Posts Tagged Lou Gehrig’s Disease
Posted by Darshana V. Nadkarni, Ph.D. in Biotech - Medical Device - Life Science - Healthcare on August 4, 2014
Rich Casey, President and CEO of Neuraltus (formerly Chairman and CEO of Scios), talked about treatment option for ALS (Amyotrophic Lateral Sclerosis), also known as Lou Gehrig’s Disease, a fatal neurodegenerative disorder of unknown etiology, at www.bio2devicegroup.org event.
Typically, the age of onset of ALS is anywhere between 40 and 70 years. Life expectancy after the diagnosis is between 2 and 5 years, although in very rare cases (e.g. in case of Stephen Hawking), it could be an extremely slow progression. No effective treatments for the disease exist. Motor neurons degenerate and early symptoms include muscle weakness, specifically involving arms and legs, lack of hand grip, deep tiredness and it progresses to difficulty in swallowing, breathing, and garbled speech.
Neuraltus’s lead product, NP001 is in clinical development, targeted for the treatment of ALS. While the exact cause of the disease is unknown, there is fair amount of evidence that points to increasing levels of inflammation in the macrophages.
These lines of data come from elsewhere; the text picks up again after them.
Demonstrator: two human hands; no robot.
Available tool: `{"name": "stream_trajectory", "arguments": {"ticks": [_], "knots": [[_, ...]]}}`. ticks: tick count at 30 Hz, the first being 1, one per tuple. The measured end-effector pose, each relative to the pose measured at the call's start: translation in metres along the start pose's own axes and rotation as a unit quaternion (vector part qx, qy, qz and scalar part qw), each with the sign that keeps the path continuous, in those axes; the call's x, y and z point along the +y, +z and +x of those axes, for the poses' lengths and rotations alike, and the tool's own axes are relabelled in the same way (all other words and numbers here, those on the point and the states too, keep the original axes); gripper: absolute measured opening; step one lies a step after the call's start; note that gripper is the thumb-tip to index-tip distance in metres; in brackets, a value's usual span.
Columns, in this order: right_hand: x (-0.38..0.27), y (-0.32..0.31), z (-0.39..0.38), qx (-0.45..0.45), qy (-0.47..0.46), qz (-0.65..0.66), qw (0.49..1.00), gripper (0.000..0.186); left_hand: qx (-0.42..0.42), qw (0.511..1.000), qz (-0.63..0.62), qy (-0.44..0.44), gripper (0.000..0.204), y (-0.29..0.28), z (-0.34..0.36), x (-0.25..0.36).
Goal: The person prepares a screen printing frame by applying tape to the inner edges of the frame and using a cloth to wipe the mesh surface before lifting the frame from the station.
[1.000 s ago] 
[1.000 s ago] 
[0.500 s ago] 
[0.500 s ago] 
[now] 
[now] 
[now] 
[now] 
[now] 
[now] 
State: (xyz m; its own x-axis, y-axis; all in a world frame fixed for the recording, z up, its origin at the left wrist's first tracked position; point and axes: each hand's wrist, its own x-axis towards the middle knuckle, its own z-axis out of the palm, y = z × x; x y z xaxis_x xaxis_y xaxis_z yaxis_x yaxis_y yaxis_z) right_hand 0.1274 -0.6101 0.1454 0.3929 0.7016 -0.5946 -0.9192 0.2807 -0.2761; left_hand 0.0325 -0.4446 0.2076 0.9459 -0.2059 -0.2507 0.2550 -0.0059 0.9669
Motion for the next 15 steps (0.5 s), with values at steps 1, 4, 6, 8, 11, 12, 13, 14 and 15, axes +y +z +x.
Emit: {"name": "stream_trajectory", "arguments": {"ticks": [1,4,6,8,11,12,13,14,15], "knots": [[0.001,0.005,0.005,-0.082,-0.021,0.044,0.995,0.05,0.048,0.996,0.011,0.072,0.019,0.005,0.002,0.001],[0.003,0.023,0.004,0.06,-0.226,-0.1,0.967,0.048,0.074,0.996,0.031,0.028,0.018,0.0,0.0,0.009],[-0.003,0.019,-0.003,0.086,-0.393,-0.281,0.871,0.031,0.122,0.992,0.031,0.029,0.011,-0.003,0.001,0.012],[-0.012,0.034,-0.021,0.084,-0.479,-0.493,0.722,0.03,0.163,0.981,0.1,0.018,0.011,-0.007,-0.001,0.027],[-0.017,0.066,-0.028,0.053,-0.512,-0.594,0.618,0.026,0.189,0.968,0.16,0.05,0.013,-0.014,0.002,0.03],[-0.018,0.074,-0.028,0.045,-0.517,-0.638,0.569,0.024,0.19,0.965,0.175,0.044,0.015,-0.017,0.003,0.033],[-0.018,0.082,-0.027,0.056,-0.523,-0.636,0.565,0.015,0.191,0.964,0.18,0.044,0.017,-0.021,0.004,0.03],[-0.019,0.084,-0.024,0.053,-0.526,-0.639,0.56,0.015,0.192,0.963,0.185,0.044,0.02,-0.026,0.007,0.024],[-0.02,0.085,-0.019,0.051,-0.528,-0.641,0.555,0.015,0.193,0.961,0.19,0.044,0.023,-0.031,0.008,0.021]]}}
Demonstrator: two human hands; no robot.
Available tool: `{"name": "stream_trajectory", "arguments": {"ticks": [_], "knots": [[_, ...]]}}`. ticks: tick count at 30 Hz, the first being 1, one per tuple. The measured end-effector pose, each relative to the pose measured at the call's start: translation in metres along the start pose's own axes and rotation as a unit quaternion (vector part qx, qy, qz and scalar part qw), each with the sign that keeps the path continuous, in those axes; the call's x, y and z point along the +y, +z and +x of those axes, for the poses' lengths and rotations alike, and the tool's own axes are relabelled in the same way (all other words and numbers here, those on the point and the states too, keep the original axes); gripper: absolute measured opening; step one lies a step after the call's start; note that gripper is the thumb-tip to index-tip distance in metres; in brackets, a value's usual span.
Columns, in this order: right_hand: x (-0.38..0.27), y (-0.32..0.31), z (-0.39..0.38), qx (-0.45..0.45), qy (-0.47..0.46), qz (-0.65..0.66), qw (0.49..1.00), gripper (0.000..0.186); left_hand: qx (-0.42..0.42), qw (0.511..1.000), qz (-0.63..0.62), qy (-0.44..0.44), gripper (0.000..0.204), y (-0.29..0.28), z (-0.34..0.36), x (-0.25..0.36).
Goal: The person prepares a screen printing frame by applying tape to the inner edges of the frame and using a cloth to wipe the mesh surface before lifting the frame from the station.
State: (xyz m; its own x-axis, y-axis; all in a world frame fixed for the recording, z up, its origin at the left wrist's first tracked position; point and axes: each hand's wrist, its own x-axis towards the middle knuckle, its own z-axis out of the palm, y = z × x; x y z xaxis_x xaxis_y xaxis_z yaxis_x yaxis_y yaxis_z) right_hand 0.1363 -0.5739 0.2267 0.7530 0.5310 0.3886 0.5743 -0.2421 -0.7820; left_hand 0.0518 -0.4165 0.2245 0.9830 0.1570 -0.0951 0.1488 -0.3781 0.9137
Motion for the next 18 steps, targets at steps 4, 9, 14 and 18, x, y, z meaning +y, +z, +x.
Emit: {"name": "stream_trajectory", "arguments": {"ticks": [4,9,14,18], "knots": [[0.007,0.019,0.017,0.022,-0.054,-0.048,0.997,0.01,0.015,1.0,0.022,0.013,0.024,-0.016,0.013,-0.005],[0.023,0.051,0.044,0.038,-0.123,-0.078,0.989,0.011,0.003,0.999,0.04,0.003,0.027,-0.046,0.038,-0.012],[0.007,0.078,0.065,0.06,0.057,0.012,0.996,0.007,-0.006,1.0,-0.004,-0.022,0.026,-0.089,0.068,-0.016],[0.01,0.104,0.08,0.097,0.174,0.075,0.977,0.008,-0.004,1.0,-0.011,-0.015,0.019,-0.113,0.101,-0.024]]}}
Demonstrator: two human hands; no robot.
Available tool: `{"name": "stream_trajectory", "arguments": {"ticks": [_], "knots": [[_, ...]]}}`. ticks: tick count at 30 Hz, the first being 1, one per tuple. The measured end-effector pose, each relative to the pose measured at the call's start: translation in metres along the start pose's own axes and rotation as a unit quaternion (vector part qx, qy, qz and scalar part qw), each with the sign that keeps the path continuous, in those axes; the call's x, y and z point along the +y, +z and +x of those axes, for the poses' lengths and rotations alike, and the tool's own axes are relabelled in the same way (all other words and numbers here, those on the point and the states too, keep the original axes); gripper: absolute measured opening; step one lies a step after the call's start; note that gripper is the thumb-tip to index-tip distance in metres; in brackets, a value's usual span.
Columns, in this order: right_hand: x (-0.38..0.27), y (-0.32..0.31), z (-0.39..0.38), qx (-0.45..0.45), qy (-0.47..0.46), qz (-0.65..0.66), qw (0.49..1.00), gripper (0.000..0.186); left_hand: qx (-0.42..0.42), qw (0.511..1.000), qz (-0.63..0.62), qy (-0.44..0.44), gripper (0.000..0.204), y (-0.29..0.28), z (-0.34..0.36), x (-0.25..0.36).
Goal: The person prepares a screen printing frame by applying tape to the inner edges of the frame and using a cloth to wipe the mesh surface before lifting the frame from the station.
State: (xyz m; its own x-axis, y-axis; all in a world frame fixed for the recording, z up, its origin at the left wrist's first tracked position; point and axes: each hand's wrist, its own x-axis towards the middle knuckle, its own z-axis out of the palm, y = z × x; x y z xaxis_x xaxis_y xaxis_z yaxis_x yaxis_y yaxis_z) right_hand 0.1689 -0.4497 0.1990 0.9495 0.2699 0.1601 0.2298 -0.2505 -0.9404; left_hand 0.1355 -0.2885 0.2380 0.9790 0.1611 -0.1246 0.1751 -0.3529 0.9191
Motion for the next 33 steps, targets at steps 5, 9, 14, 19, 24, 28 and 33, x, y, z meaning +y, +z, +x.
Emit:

This increased inflammatory activity results in the release of factors in the central nervous system that leads to damage of motor neurons. Macrophages are cells produced by differentiation of monocytes in the tissues. Macrophages are highly specialized in removal of dead cells or debris. Additionally, macrophages also “present” antigen that plays a crucial role in initiating an immune response. There is an increasing evidence implicating neuroinflammation with the progression of ALS.
Neuraltus’s novel, proprietary drug, NP001 regulates macrophage activation and converts the activated inflammatory macrophages from activated, neurotoxic inflammatory state to a neuroprotective state. It thus normalizes the critical cellular environment. Phase I, single dose study indicated that that there are no safety concerns and the drug is well tolerated. Further, in a Phase II safety, tolerability and preliminary efficacy study, after administration of NP001, there occurred a close dependent reduction of inflammatory macrophages.
The dosing regimen is somewhat cumbersome, said Casey. First time, the patients come in the hospital and need to stay for 5 days and subsequently for 3 days. At low dose, phase II study results indicated positive trends in the ability of NP001 to slow the rate of disease progression but did not reach statistical significance. But at high dose, the drug freezes the disease in a 3rd of the patients. Additionally, the drug is found to be safe and well tolerated. This clearly looks like a very exciting potential treatment for a devastating disorder, ALS. The company is currently looking for funding. The talk was followed by Q&A.